- Scientific career
- Fields: Physics
- Institutions: University of California, San Diego

= Massimo Vergassola =

Italian physicist

Massimo Vergassola is an Italian physicist, who worked at the University of California, San Diego from 2013-2019. He is now a Professor at the Ecole Normale Supérieure in Paris and Directeur de Recherche at CNRS.
He is Director of the ENS-PSL QBio initiative on Quantitative Biology, an initiative at the PariSanté Val-de-Grâce Campus.

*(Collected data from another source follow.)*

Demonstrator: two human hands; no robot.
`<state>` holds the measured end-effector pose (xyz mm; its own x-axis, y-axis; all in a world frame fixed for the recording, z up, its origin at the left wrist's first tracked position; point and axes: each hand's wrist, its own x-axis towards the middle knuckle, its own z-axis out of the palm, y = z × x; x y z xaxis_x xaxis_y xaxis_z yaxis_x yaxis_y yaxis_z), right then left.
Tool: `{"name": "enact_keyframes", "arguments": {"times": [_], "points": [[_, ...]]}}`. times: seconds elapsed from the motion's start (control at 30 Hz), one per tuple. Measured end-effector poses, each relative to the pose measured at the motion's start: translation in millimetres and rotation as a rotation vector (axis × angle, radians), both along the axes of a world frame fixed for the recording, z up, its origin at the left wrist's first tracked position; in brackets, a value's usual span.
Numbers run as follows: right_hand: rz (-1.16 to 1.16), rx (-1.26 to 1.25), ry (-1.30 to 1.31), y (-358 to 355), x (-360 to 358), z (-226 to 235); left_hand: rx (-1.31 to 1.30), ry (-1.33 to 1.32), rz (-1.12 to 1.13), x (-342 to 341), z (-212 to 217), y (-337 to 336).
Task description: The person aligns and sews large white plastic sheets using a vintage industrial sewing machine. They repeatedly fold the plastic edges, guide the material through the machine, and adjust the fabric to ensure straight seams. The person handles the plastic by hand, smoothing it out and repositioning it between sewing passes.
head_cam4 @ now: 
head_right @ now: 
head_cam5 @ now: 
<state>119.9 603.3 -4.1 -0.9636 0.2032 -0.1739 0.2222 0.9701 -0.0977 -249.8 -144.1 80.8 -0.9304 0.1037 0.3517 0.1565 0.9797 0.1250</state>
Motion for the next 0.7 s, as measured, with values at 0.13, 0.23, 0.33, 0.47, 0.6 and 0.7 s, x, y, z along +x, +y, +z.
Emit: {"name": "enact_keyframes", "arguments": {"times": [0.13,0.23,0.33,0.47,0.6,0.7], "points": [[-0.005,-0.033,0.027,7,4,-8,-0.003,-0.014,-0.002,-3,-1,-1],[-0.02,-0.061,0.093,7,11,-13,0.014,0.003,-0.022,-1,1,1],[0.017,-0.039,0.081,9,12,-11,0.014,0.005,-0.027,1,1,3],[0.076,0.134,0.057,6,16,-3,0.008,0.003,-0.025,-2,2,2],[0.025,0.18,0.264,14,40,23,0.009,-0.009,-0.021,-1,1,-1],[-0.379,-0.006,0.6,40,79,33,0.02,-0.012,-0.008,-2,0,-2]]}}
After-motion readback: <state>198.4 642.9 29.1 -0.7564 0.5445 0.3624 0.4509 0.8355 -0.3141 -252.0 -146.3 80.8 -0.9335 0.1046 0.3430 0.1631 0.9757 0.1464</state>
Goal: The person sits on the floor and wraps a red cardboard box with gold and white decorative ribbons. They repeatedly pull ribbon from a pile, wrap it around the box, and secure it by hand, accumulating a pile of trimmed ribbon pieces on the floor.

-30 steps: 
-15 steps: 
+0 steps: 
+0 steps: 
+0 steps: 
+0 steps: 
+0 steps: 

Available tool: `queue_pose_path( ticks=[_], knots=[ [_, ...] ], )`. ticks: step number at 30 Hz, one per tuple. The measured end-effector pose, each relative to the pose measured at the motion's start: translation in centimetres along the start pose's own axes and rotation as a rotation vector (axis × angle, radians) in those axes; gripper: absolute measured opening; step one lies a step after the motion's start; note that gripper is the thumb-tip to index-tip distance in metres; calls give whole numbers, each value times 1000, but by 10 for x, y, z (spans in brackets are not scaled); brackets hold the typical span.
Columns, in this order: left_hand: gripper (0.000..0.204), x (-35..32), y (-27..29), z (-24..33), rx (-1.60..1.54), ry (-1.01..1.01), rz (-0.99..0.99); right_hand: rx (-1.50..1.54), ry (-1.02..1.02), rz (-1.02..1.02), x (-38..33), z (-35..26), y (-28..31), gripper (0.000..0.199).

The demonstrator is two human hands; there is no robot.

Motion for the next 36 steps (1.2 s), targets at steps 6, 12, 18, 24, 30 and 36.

Vergassola uses physics to study the sense of smell and olfactory navigation in turbulent environments. For example, he has shown the importance of a zig-zag search pattern to deal with odor plumes that have been broken into fragments due to turbulence.
In 2007, Vergassola proposed a strategy called infotaxis for use by odor-sensing robots. Infotaxis involves the creation of a mental model of where an odor source is likely to be, based on previously collected information. The robot moves in a direction that will maximize information to find the smell. Early versions of the model involved a mathematical quantity called Shannon entropy, which calculates unpredictability (high in unexplored directions and low in explored directions).
Another area of interest in the physics of living systems is the physics of embryonic development.

Vergassola is an Elected Fellow of the American Physical Society.